_Problem to solve_. How many lines in this material include the string "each"? Answer with the number and nothing further.

______________________________

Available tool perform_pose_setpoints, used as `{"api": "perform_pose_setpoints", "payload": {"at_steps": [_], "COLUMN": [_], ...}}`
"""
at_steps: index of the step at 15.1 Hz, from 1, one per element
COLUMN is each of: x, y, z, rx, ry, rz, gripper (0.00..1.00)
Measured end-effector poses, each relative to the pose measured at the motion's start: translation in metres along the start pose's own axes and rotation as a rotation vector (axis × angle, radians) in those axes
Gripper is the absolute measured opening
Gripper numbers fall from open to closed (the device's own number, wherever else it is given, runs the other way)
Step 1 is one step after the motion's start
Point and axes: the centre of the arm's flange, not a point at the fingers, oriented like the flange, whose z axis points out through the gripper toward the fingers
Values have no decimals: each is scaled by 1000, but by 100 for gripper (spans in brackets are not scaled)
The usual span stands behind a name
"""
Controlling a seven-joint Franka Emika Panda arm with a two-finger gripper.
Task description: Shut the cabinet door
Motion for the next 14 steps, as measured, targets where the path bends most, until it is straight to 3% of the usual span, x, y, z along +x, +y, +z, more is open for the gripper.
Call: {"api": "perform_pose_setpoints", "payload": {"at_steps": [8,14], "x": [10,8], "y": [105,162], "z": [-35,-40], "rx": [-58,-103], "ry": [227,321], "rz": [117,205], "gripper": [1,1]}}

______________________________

_The completed task_. 3